Re: Virama based model - a note (was: Malayalam digit zero - an error)

From: Philippe Verdy (verdy_p@wanadoo.fr)
Date: Fri Apr 29 2005 - 13:09:39 CST

  • Next message: Asmus Freytag: "RE: String name and Character Name"

    From: "N. Ganesan" <naa.ganesan@gmail.com>
    > Quite simply, A. Nakanishi is wrong in stating the rules (3)
    > and (5) as far as Tamil script is formulated.
    > Tamil grammar, chief amidst Darvidian languages and,
    > one of the two classical languages
    > of India the other being Sanskrit, clearly
    > defines in Tolkaappiyam (its Ur-text dates to
    > pre-centuries BCE) a diacritic letter, puLLi (U+0BCD)
    > to generate "pure" consonant. Even Nakanishi does
    > not mention pulli by name, but mentions its
    > importance in Tamil script. Because pulli is
    > so well defined, Tamil never had to develop
    > conjunct consonants. So, automatically, thanks
    > to pulli, Tamil does opposite of Nakanishi's rule (5).
    > Btw, archaeologically, puLLi in Tamil is well
    > attested from second century onwards.
    > Because of absence of conjunct letters,
    > Tamil script was used first among Indic scripts
    > whenever a new technology appeared on the scene.
    > Examples are 1) printing 2) typewriters
    > 3) bilingual emails in 8-bit encodings like TSCII.
    > OCR is way easier for the lucid Tamil script compared to
    > any other Indic script.
    >
    > The contrast of conjunct consonants is seen
    > clearly when you compare Tamil script
    > with Devanagari or Tamil grantham script.
    > The scripts for Indo-Aryan languages never
    > have a clear concept of puLLi/viraama as an orthographic
    > device. As a result Hindi native speakers confuse and cut off -a sounds
    > in Sanskrit words even at places there is
    > no virama existing etc.,
    >
    > The use of the virAma in Sanskrit to refer to a written ligature
    > marking subtraction
    > of vowel 'a' from the consonant sign is very late, and not to be found in
    > the texts of Sanskrit grammarians.

    I fully agree with your analysis. And it confirms what I can also criticize
    in the current proposal for encoding Javanese (which is also based on the
    false assumption that the inherent vowel of Javanese letters is 'a', when in
    fact some consonnants are instead using an inherent 'e' vowel, notably 're'
    and 'le'.
    This affects the Virama-based model, which considers that it is used mostly
    to mark the absence of a vowel in the previous consonnant, when in fact it
    is a *leading* modifier to create the conjunct form of the *following*
    combining consonnant (which stil keeps its inherent vowel, 'a' or 'e', and
    to which the medial vowel signs apply).
    Also this model is not sufficient to describe scripts like Javanese because
    it forgets the case of final consonant signs like '-h' or '-ng' or '-r' or
    '-l') that have NO inherent vowel, and that Unicode sometimes describe
    (incorrectly) as 'vocalic l' or 'vocalic r'.

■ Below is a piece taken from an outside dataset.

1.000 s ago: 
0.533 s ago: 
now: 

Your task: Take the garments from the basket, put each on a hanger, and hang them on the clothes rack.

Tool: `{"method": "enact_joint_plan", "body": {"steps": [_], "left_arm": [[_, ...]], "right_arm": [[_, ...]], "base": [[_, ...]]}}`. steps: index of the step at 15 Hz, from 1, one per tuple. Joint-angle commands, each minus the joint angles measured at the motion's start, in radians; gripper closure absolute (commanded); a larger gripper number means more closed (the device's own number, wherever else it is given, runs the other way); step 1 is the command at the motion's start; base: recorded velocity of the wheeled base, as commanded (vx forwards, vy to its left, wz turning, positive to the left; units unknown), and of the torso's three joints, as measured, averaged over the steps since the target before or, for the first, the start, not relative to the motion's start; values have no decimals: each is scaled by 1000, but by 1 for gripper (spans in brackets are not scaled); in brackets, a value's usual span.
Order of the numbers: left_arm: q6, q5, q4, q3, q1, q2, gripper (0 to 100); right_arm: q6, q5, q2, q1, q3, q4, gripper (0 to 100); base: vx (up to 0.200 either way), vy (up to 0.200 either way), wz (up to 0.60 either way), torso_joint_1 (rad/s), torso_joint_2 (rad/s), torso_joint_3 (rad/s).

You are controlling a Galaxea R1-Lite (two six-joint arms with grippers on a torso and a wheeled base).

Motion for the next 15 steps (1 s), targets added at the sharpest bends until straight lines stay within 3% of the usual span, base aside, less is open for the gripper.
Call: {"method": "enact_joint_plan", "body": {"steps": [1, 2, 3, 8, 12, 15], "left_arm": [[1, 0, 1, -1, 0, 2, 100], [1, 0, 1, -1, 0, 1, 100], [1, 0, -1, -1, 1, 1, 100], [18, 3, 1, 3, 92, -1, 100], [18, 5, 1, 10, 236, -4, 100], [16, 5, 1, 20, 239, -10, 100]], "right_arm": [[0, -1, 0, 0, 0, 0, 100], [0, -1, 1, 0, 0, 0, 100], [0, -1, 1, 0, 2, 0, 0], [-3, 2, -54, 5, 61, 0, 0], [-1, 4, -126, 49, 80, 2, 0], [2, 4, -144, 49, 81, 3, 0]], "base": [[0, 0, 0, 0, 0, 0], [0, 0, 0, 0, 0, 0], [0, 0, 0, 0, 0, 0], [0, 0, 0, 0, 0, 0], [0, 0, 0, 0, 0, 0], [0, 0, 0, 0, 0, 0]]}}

    The reality of those North Brahmic scripts, related to their common historic
    Dewanagri parent, is that they are much nearer with Tibetan than what the
    standard is supposedly describing. This apparent complexity of North Brahmic
    scripts was hidden artificially in the ISCII standard that wanted to unify
    abruptly these scripts with the same model, so that it would work also with
    South Brahmic scripts.

    The more fundamental model is the one based on the classification of
    consonnants with their own inherent vowel, into two alternate forms: a
    leading form with is the base for the creation of syllabic conjuncts, and a
    conjunct (medial) form that is combining with the base consonnant, without
    having themselves their own inherent vowel. So the vowel signs still modify
    the base consonnant and not the conjunct form of the medial consonnant, even
    if they are spelled after the medial consonnant.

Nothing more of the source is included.